- [YOUR TASK]: Everything from the line containing "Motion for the" through the last line of the data below must be copied exactly, with no other lines included.
-------- DATA PROVIDED
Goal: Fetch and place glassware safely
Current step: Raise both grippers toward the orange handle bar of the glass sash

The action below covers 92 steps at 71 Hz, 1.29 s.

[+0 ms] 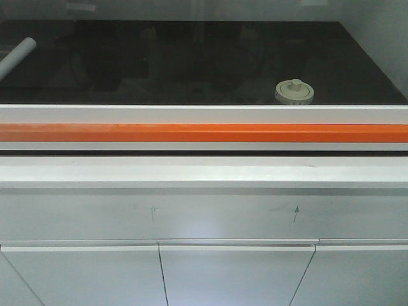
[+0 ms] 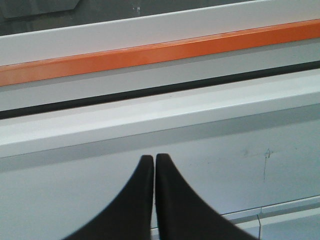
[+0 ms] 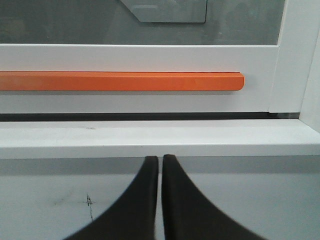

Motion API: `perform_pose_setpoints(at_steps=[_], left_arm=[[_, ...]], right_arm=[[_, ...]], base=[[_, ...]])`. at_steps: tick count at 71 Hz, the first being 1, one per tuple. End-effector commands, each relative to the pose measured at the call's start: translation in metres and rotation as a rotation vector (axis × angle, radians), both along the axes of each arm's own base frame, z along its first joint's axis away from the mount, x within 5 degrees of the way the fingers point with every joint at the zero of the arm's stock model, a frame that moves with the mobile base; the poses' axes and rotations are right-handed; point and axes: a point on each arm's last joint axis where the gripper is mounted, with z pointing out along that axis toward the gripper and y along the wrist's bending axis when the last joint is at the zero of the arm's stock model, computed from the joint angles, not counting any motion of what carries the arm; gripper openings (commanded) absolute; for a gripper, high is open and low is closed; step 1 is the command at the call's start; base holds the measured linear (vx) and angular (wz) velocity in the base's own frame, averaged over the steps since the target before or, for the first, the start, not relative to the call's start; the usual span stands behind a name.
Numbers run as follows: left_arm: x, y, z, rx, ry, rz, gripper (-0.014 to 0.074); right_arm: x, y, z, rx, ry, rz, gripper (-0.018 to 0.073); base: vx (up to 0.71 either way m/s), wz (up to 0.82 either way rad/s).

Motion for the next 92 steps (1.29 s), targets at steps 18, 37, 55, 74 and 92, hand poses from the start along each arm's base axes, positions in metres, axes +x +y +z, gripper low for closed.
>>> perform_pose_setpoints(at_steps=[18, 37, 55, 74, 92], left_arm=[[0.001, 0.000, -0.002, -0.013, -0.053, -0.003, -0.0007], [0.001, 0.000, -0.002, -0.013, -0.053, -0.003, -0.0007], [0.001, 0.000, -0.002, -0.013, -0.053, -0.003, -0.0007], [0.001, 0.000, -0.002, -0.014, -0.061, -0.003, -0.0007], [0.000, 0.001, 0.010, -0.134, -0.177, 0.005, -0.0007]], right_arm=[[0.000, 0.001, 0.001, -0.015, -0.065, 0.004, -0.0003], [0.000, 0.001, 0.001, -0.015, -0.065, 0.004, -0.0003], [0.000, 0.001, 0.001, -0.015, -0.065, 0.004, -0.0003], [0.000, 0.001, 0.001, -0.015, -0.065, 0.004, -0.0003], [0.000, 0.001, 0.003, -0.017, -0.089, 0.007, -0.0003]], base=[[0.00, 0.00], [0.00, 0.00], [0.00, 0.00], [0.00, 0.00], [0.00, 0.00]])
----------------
- [ANSWER BOX]:
Motion for the next 92 steps (1.29 s), targets at steps 18, 37, 55, 74 and 92, hand poses from the start along each arm's base axes, positions in metres, axes +x +y +z, gripper low for closed.
>>> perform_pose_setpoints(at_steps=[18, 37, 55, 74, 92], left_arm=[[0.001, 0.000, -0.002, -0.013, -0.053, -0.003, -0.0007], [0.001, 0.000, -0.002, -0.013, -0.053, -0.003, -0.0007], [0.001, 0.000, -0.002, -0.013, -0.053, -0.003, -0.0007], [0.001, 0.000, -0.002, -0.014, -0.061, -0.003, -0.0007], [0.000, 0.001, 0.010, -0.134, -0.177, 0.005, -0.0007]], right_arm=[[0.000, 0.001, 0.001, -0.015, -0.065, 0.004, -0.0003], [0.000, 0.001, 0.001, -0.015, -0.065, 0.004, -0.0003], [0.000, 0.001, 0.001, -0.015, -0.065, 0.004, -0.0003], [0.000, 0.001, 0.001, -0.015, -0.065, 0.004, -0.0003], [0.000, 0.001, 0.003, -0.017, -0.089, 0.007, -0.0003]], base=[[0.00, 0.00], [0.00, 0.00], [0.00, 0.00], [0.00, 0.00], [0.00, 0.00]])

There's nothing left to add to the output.